The XX Factor

What’s Stopping New Orleans From Getting a Brand New Planned Parenthood Clinic

Free medical clinic days in New Orleans help get some care to residents, but new clinics like the one Planned Parenthood has planned are necessary.

Photo by ROD LAMKEY JR/AFP/Getty Images

New Orleans is in desperate need of a new Planned Parenthood clinic. The current one is housed in a small, converted one-story house that only has two exam rooms and operates at mass capacity. The need for better facilities is great, because Louisiana has some of the highest STI and unintended pregnancy rates in the country. In New Orleans, lasting damage from Hurricane Katrina means that the need for quality, low cost care is particularly high. Planned Parenthood fully intends to step up its game and help meet this demand, hoping to build a 7,000 square foot, state-of-the-art facility in New Orleans that will cost $4.2 million. It was supposed to be built by now, actually, offering affordable Pap smears and contraception to thousands of New Orleans residents, but the lot it was meant to be built on remains empty. 

Jill Filipovic of Cosmopolitan investigated the situation to find out why and learned that anti-choice forces have waged war on Planned Parenthood, scaring off anyone in the community that might make this new clinic a reality. 

New Orleans is a Catholic town, and the powerful church is a major owner of land and buildings in the city. The state and federal governments gave hundreds of millions of dollars to the church for post-Katrina building efforts, and money for church-led construction projects keeps pouring in.

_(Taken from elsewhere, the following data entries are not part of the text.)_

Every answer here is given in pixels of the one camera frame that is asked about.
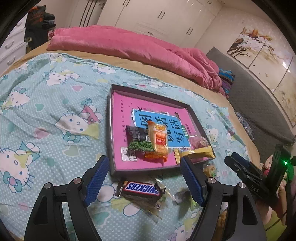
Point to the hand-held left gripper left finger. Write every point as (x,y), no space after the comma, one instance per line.
(97,180)

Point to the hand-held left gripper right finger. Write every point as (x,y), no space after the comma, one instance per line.
(192,183)

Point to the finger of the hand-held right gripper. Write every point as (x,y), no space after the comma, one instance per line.
(240,172)
(245,162)

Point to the dark chocolate roll clear wrapper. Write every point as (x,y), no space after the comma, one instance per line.
(181,194)

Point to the clear pastry packet green label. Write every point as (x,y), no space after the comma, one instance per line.
(211,171)

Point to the yellow green snack packet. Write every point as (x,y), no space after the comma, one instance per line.
(196,153)

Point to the clear packet of pink pastry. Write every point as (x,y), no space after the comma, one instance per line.
(198,141)

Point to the dark shallow cardboard box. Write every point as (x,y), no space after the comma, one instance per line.
(111,139)

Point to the brown chocolate bar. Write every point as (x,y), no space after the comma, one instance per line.
(141,188)

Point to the clear packet of nut cake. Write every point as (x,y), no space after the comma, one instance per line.
(155,208)

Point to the biscuit stick pack orange ends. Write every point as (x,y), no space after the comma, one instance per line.
(159,139)

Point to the black green pea packet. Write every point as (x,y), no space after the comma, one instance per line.
(141,146)

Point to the person's right forearm green sleeve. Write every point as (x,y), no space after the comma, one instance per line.
(275,224)

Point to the dark patterned cloth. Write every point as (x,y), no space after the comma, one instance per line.
(245,127)

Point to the grey padded headboard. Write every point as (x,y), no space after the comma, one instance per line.
(254,97)

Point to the pink book with blue label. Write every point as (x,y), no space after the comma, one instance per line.
(122,109)

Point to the colourful striped cloth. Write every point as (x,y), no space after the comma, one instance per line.
(225,81)

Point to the light blue cat print bedsheet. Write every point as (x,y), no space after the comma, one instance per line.
(46,92)

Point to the pink blanket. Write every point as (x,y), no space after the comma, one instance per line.
(115,44)

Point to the white drawer cabinet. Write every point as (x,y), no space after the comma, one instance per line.
(11,46)

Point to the dark clothes pile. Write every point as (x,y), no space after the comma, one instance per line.
(37,23)

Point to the white wardrobe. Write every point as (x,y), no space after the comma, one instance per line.
(138,14)

But in a letter printed in the archdiocese’s newspaper in January 2014, Archbishop Gregory Aymond made himself clear: Help build that clinic, and you’ll never work in this town again.

Aymond threatened that the church would actively shut off any business to anyone who ever helped build this new Planned Parenthood. “With their ability to work on dozens of future schools, nursing homes, and other church-financed projects on the line, many New Orleans contractors decided working on one Planned Parenthood clinic wasn’t worth the sacrifice,” Filipovic writes. 

Anti-choicers deny that this is about keeping residents from getting quality care. “The coalition says the clinic is unnecessary, pointing to 22 other facilities in the greater New Orleans area that provide at least some of those services,” Filipovic writes. But if those clinics were enough, then Planned Parenthood wouldn’t be currently overrun with demand. Which is no wonder, as Louisiana has one of the highest rates of uninsured residents in the country.  

The current Planned Parenthood doesn’t offer abortion, but the new one would, helping meet the need of women who have been deprived by increasingly draconian abortion regulations. But Aymond’s hostility to reproductive health care is about more than abortion: He has, in the past, threatened to bar the Girl Scouts from ever using church facilities if they participated in a sex education conference held by Planned Parenthood, even though abortions were definitely not happening at the conference. 

Contraception and sex education are often negatively affected when anti-choicers go after abortion access in the state. Citing abortion as an excuse, the legislature in Louisiana passed a law barring Planned Parenthood from providing sex education in the state. Despite its sky-high STI rates, the state keeps slashing funding for STI prevention programs. And those alternative clinics you can supposedly go to for care? Good luck with that. “Under Gov. Bobby Jindal, many state-funded facilities that have for generations provided primary care options including vaccinations and family planning, scaled back services and even closed across the state,” Filipovic writes. 

This is part of a nationwide trend of conservatives invoking the word “abortion” to justify what are actually attacks on reproductive health care, or an attempt to limit general health care access for low income Americans. Hollering over abortion very nearly derailed the Affordable Care Act and House Republicans once again used “abortion” as justification for a bill that actually prevents people from accessing federal subsidies and tax cuts for their insurance plans. The word “abortion” was tossed around a lot to justify attacks on insurance coverage of contraception during the Hobby Lobby case, as well, even though the drugs and devices in question all work by preventing pregnancy. And here we see it again in New Orleans. Lots of talk about “abortion,” but when you look at the details, the result is that low income people are being forced to accept a lower quality of medical care.